Wenn auch noch keine statistisch signifikanten Ergebnisse vorliegen, weisen Studien darauf hin, dass die Low-FODMAP-Diät bei Reizdarmsyndrom gute Erfolge erzielt. So können Symptome nachhaltig reduziert werden, was die Lebensqualität Betroffener deutlich verbessert. Mit entsprechend fachlicher Unterstützung ist die Ernährungsumstellung relativ gut möglich. Eine FODMAP-arme Ernährung wird zudem recht gut vertragen und kann abwechslungsreich erfolgen.
Es muss jedoch darauf geachtet werden, die Darmflora ausreichend zu schützen. Low-FODMAP kann ihre mikrobielle Zusammensetzung nämlich durchaus verändern. Der Einsatz von Probiotika trägt dann dazu bei, das Mikrobiom divers zu halten.
Vorsicht ist bei Erkrankungen des Stoffwechsels wie etwa Diabetes geboten. Der Eingriff in den Zuckerhaushalt kann sich hier negativ auswirken. Das verdeutlicht die Notwendigkeit fachlicher Begleitung bei solch einer Ernährungsumstellung.
Reizdarmsyndrom: Tipps für den Alltag
Unabhängig von der Reduktion FODMAP-reicher Lebensmittel, können einige Maßnahmen im Alltag zusätzlich dazu beitragen, Beschwerden eines Reizdarmsyndroms zu lindern:
- Sich beim Essen ausreichend Zeit und Ruhe zu gönnen, ist sinnvoll. Wenn langsam gegessen und gut gekaut wird, wird nämlich automatisch weniger Luft geschluckt. Das wiederum reduziert vermehrte Gasbildung im Darm.

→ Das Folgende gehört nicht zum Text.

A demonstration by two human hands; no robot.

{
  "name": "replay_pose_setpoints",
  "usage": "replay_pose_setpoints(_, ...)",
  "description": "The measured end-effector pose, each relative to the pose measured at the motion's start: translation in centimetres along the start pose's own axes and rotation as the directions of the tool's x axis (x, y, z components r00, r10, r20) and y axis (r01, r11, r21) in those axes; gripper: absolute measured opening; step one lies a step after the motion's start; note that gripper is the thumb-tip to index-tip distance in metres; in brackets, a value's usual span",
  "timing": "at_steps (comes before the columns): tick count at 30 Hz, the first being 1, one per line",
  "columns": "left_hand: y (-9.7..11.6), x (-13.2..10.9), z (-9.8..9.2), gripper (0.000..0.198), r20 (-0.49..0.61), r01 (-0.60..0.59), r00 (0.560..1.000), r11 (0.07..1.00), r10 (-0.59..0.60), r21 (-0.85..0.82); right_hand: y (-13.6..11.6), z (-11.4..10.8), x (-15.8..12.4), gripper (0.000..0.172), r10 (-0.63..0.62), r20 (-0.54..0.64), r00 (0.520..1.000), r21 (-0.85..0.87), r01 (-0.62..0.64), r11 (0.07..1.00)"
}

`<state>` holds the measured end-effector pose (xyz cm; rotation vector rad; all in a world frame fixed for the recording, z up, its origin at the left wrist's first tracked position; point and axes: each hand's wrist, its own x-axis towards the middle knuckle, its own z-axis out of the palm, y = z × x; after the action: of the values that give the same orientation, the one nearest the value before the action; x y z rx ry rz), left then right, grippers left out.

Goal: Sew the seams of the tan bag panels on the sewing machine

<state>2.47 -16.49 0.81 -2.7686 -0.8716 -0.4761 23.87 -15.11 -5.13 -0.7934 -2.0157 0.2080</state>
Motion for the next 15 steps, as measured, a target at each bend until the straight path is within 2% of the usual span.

- Mehrere kleine Mahlzeiten über den Tag verteilt können gemeinhin leichter verdaut werden.
- Zu viel Kaffee und Schwarztee ist kontraproduktiv, ebenso wie Alkohol oder kohlensäurehaltige Getränke.
- Es sollte genügend Flüssigkeit aufgenommen werden, um die Verdauung zu unterstützen (etwa zwei Liter pro Tag).
- Verdauungsfördernde Gewürze wie Anis, Kümmel, Fenchel, Ingwer oder Kurkuma dürfen ruhig regelmäßig zum Einsatz kommen.
- Gegen Ende des Tages sollte eher leicht Verdauliches auf dem Speiseplan stehen. Auf zu fette sowie stark gewürzte Speisen verzichtet man besser. Zudem wird Rohkost abends häufig schlecht vertragen.